Someone last week asked me how I felt about three decades old. I told them, “I feel fat. I feel slow…” But then the truth came out: “I have never felt more joyful in my life.”

This year (29), I learned some amazing lessons that contribute to that joy. A lot of has to do with adjusting my attitude. But above all, I feel that I am the most joyful because I am learning what it is it to be loved.

It is both a profoundly life-alteringly simple truth that when applied, it penetrates to the deepest part of ones soul. The difficulty is that the world we live in is in an unending and constant mission to remove us from that reality.

And in place of that reality, we have put up images of who we want to portray to people to hide the unloveable-ness of our being.

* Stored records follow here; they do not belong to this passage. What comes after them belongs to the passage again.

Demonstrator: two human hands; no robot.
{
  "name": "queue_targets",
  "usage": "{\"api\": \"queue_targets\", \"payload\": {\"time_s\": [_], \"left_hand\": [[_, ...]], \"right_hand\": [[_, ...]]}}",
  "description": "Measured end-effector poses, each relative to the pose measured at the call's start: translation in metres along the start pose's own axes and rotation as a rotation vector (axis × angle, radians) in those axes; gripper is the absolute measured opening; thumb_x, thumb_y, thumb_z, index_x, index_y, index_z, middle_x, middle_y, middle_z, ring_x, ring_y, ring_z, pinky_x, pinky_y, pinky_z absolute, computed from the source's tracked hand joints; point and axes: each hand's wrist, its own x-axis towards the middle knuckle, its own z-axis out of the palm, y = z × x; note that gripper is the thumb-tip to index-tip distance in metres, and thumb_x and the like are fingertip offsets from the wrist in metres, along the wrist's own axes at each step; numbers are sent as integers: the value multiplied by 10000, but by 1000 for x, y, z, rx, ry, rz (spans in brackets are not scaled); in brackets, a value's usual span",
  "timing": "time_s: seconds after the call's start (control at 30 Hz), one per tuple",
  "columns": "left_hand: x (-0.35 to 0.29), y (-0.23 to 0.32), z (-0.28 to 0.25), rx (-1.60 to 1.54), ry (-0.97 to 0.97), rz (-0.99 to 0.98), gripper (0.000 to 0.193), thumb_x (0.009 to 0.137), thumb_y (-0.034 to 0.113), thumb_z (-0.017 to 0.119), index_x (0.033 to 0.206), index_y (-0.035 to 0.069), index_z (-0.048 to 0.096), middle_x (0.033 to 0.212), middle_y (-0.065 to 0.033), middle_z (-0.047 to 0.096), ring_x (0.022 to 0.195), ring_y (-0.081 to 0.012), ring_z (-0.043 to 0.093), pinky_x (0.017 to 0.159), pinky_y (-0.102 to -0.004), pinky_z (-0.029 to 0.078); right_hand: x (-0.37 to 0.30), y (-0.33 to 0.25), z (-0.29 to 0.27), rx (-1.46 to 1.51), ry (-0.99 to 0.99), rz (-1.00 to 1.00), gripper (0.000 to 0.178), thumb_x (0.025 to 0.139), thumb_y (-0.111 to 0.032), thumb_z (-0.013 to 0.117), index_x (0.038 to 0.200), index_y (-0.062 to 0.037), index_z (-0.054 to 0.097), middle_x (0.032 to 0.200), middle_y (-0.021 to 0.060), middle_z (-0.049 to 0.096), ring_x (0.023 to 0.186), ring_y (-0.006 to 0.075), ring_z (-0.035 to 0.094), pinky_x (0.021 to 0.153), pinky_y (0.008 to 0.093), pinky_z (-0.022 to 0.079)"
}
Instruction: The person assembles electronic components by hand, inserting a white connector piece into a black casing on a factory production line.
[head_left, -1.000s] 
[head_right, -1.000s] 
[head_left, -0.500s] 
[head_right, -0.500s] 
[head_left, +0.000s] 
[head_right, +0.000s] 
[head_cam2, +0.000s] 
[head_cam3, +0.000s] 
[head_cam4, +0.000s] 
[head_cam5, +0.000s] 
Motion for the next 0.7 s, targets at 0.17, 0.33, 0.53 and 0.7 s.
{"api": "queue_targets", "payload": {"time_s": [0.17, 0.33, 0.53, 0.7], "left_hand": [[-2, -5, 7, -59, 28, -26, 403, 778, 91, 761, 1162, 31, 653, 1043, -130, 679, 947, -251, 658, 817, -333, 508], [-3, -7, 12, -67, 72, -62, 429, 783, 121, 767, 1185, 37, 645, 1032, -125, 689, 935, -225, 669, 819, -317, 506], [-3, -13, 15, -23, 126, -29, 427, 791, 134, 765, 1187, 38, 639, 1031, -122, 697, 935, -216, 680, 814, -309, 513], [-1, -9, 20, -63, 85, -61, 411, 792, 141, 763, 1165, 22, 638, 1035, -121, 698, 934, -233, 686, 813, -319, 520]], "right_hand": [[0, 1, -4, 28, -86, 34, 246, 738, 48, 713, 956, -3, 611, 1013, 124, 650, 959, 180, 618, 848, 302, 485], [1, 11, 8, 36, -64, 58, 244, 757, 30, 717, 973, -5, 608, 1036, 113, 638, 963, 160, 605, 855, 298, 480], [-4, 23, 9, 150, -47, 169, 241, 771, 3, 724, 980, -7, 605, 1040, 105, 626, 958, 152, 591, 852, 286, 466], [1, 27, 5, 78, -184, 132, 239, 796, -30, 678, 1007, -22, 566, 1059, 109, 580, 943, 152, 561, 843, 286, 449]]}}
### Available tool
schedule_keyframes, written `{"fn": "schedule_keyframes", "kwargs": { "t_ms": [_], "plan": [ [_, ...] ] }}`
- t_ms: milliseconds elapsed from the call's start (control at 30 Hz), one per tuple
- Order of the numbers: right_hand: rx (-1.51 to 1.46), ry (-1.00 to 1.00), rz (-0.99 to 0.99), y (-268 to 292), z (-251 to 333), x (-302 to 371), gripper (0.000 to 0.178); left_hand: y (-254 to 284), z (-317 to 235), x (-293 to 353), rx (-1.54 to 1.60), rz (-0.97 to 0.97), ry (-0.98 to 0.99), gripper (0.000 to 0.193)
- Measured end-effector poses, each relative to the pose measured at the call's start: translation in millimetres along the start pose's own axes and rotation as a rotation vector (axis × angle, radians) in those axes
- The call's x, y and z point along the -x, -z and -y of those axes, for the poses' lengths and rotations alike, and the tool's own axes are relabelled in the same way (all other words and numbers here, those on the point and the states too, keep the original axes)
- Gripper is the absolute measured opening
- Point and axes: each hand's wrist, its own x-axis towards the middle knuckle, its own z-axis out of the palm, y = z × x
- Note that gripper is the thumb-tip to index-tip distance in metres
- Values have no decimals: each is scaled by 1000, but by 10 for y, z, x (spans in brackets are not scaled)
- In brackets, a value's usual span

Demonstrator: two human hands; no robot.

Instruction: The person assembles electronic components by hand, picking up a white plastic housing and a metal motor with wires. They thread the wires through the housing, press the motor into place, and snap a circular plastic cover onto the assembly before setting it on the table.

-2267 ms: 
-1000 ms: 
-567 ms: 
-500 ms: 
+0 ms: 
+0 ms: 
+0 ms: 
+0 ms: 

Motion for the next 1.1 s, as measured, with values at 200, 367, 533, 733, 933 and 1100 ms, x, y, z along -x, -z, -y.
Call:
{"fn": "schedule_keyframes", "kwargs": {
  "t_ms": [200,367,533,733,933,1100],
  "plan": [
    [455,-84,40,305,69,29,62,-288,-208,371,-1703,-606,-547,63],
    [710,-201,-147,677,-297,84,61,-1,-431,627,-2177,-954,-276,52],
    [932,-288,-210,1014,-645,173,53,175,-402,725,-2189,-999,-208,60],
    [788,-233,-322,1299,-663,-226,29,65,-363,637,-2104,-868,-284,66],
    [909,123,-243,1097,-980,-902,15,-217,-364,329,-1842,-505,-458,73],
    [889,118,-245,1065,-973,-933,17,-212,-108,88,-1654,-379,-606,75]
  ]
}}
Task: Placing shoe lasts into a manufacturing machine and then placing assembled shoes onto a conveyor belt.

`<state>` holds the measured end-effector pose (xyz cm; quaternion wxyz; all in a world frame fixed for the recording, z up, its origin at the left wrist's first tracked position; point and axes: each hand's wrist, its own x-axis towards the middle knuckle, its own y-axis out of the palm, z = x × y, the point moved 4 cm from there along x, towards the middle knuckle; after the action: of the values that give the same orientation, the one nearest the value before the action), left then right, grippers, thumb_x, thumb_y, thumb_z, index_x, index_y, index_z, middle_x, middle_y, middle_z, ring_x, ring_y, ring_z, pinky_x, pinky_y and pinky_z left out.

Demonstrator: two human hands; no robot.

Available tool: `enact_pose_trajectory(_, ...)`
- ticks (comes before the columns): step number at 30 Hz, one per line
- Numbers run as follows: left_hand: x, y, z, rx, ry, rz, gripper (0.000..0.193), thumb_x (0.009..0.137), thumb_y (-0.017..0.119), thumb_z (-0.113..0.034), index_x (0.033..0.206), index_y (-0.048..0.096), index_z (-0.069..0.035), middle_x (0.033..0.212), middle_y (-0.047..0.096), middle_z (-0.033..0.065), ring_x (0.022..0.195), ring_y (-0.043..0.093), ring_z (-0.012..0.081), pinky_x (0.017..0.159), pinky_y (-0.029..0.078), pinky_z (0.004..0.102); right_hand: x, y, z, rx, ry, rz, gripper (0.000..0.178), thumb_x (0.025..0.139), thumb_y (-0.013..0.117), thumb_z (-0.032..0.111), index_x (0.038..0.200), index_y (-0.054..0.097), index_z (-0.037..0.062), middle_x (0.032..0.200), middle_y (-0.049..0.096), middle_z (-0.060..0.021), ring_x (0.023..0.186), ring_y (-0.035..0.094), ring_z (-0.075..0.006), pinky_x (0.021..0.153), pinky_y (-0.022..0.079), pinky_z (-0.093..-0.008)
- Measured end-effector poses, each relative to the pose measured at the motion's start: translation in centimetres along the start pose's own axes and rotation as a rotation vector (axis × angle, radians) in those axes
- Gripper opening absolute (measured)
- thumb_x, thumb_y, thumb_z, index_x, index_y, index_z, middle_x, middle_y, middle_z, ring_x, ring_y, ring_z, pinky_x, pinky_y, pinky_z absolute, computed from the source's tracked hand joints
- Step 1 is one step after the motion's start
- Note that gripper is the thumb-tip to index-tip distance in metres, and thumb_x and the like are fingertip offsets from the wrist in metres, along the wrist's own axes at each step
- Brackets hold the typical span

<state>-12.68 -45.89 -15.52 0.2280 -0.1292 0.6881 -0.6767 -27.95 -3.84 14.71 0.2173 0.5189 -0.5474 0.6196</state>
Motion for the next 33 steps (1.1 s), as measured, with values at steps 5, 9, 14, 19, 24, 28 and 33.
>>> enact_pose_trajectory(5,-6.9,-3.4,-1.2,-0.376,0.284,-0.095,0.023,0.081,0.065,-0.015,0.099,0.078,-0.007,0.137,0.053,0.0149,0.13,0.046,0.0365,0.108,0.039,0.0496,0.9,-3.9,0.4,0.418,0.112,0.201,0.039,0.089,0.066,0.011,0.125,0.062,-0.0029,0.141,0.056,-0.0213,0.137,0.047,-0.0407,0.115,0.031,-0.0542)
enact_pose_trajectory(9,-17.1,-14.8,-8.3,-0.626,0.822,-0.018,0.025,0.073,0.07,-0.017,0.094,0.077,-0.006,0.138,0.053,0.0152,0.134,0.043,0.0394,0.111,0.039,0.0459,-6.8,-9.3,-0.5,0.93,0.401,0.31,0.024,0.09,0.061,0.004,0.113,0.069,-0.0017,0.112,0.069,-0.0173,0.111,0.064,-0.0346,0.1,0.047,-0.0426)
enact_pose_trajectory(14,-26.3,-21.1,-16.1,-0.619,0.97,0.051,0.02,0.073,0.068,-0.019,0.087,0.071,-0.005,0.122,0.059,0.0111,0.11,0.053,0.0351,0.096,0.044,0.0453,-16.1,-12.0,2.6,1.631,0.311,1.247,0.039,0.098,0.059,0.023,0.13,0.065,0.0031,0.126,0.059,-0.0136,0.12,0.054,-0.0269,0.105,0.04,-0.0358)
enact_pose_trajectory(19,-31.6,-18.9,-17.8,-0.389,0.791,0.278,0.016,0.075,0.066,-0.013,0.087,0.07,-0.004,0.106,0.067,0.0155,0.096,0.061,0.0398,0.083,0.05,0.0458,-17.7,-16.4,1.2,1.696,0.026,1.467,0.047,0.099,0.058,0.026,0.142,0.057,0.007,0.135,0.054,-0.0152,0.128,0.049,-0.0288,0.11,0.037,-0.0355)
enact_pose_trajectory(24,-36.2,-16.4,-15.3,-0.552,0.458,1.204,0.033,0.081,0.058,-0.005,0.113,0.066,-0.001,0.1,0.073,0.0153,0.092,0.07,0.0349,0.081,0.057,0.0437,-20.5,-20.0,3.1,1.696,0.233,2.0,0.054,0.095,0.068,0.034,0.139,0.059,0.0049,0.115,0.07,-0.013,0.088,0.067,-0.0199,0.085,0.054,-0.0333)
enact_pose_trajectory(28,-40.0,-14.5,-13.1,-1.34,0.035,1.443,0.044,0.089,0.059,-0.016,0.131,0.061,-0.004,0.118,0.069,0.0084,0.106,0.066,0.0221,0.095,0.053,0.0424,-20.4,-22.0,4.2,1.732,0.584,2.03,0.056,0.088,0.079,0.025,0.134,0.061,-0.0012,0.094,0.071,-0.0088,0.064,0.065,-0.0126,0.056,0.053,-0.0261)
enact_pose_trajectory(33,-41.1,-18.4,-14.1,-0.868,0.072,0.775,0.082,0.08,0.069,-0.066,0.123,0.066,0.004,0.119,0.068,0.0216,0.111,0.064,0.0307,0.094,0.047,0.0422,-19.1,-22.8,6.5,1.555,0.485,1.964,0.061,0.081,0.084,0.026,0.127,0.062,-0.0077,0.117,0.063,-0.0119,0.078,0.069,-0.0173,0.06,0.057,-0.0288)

The early memory of this manueaver was when I was in junior high, how I wanted so hard to be cool and liked (not sure much has changed..). I didn’t want to be picked on and I wanted to be valued and accepted. So I bought cool clothes, and listened to cool music, and did “cool stuff”.

Now that I’m 30, this masking of oneself does not really end. As we grow older, there waits for us an innumerable amount of attempts to define ourselves.

We use our academic performance, our familial wellbeing, or our financial prosperity. We are the “athletic” one, the “creative” one, or the “smart” one. We did this in ministry, care for this cause, align with these politics. We raise this kind of family and have these types of kids.

This is so clearly exemplified and exacerbated in an our age of social media where we tools at our very fingertips to cast a new identity of who we want to be portrayed as in an instant.

Imposters they all are-to somehow distract people from looking deeper within. To potentially see the possibility that perhaps we are unloveable drives the construction of these facades.

It is when the masks, the titles, the makeup, the clothes are all off that we are forced to answer the question of “who am I?”. It is the most common question that every human being asks yet whose most common answers fails in a way that gives us peace before we die.

And as a result of the commonly failed endeavor, people will sadly wear their masks into their grave.

I feel that at 30, I am learning to come out of hiding, take off the masks I want to put on, and learn to simply be loved.

I am learning that when my masks are off, when I am alone in the dark, the answer to the question of “Who am I?” is a resounding shout that “I am the beloved of God!”

Above the amassment of our titles and achievements or lack thereof, there remains a truth that God wished we knew about ourselves-it is that we are unequivocally and unconditionally loved by Him.

Every fabric of our being, enjoyed and delighted by him. It is the great sin of humanity that our gaze has been averted elsewhere to find meaning when its deepest answer lied in the eyes of most loving One in the universe.

It is this love that frees us from our masks. A love that empowers us to disassemble the imposters we have placed in lieu of our unloveableness. It is a love I am absolutely and certainly convinced is the answer to humanity’s greatest ailments.

It is for this lack of love that we are totally broken; and upon receiving it in every place of our hearts that we are totally free and alive.

So here’s to 30 years old.

May I be known until the day I day, not by the imposters I put up for people, but simply as one who is dearly loved and enjoyed by my Father in heaven. May this love be so alive and real in me that it overflows into the world that desperately needs it.